*** Opening of Exercise inputs ***

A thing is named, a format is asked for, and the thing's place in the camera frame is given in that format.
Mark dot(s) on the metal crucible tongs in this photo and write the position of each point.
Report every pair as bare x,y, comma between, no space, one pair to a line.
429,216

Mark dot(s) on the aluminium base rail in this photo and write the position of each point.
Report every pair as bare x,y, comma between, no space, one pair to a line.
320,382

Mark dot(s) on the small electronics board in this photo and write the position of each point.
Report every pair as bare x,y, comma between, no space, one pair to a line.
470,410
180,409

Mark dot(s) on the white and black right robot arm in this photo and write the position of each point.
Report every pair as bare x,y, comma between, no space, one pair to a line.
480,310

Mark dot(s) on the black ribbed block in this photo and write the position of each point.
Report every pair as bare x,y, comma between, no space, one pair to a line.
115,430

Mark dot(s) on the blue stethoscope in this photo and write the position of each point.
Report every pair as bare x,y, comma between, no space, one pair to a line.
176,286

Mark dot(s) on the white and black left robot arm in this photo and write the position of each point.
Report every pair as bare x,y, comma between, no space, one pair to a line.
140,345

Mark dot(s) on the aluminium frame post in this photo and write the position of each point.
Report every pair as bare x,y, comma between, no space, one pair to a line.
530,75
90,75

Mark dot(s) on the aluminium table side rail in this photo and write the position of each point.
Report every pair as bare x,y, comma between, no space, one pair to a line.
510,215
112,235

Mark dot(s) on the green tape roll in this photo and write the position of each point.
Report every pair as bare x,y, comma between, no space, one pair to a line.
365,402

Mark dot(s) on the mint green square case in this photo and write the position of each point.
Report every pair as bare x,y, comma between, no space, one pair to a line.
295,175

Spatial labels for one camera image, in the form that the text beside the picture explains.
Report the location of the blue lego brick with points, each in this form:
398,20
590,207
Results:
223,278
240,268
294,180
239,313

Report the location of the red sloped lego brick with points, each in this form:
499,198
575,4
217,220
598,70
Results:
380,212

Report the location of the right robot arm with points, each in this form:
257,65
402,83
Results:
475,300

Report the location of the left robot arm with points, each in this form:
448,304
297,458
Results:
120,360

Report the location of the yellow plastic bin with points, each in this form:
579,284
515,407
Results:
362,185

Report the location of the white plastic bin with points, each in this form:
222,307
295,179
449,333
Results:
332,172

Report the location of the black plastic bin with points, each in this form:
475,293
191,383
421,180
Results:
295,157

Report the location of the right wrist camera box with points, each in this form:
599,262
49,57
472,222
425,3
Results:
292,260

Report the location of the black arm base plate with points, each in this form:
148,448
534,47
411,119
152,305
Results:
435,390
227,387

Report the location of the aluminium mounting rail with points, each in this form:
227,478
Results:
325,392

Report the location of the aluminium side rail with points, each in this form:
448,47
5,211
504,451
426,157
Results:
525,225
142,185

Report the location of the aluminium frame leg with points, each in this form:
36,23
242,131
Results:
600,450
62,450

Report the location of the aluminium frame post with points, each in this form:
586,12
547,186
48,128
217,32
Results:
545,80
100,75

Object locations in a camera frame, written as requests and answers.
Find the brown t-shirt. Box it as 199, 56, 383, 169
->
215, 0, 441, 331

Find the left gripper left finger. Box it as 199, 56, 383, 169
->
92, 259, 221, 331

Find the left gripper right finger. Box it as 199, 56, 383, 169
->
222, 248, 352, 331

*** Close of Exercise inputs ***

**Task objective:** Please repeat the material above, word for word and in full.

**Answer to the problem:**
A thing is named, a format is asked for, and the thing's place in the camera frame is given in that format.
Mark dot(s) on the metal crucible tongs in this photo and write the position of each point.
Report every pair as bare x,y, comma between, no space, one pair to a line.
429,216

Mark dot(s) on the aluminium base rail in this photo and write the position of each point.
Report every pair as bare x,y, comma between, no space, one pair to a line.
320,382

Mark dot(s) on the small electronics board in this photo and write the position of each point.
Report every pair as bare x,y, comma between, no space, one pair to a line.
470,410
180,409

Mark dot(s) on the white and black right robot arm in this photo and write the position of each point.
Report every pair as bare x,y, comma between, no space, one pair to a line.
480,310

Mark dot(s) on the black ribbed block in this photo and write the position of each point.
Report every pair as bare x,y, comma between, no space, one pair to a line.
115,430

Mark dot(s) on the blue stethoscope in this photo and write the position of each point.
Report every pair as bare x,y, comma between, no space, one pair to a line.
176,286

Mark dot(s) on the white and black left robot arm in this photo and write the position of each point.
Report every pair as bare x,y, comma between, no space, one pair to a line.
140,345

Mark dot(s) on the aluminium frame post in this photo and write the position of each point.
Report every pair as bare x,y, comma between, no space, one pair to a line.
530,75
90,75

Mark dot(s) on the aluminium table side rail in this photo and write the position of each point.
Report every pair as bare x,y, comma between, no space, one pair to a line.
510,215
112,235

Mark dot(s) on the green tape roll in this photo and write the position of each point.
Report every pair as bare x,y, comma between, no space, one pair to a line.
365,402

Mark dot(s) on the mint green square case in this photo and write the position of each point.
Report every pair as bare x,y, comma between, no space, one pair to a line.
295,175

Spatial labels for one camera image, in the form that the text beside the picture explains.
Report the location of the blue lego brick with points, each in this form:
398,20
590,207
Results:
223,278
240,268
294,180
239,313

Report the location of the red sloped lego brick with points, each in this form:
499,198
575,4
217,220
598,70
Results:
380,212

Report the location of the right robot arm with points, each in this form:
257,65
402,83
Results:
475,300

Report the location of the left robot arm with points, each in this form:
448,304
297,458
Results:
120,360

Report the location of the yellow plastic bin with points, each in this form:
579,284
515,407
Results:
362,185

Report the location of the white plastic bin with points, each in this form:
222,307
295,179
449,333
Results:
332,172

Report the location of the black plastic bin with points, each in this form:
475,293
191,383
421,180
Results:
295,157

Report the location of the right wrist camera box with points, each in this form:
599,262
49,57
472,222
425,3
Results:
292,260

Report the location of the black arm base plate with points, each in this form:
148,448
534,47
411,119
152,305
Results:
435,390
227,387

Report the location of the aluminium mounting rail with points, each in this form:
227,478
Results:
325,392

Report the location of the aluminium side rail with points, each in this form:
448,47
5,211
504,451
426,157
Results:
525,225
142,185

Report the location of the aluminium frame leg with points, each in this form:
36,23
242,131
Results:
600,450
62,450

Report the location of the aluminium frame post with points, each in this form:
586,12
547,186
48,128
217,32
Results:
545,80
100,75

Object locations in a camera frame, written as requests and answers.
Find the brown t-shirt. Box it as 199, 56, 383, 169
->
215, 0, 441, 331

Find the left gripper left finger. Box it as 199, 56, 383, 169
->
92, 259, 221, 331

Find the left gripper right finger. Box it as 199, 56, 383, 169
->
222, 248, 352, 331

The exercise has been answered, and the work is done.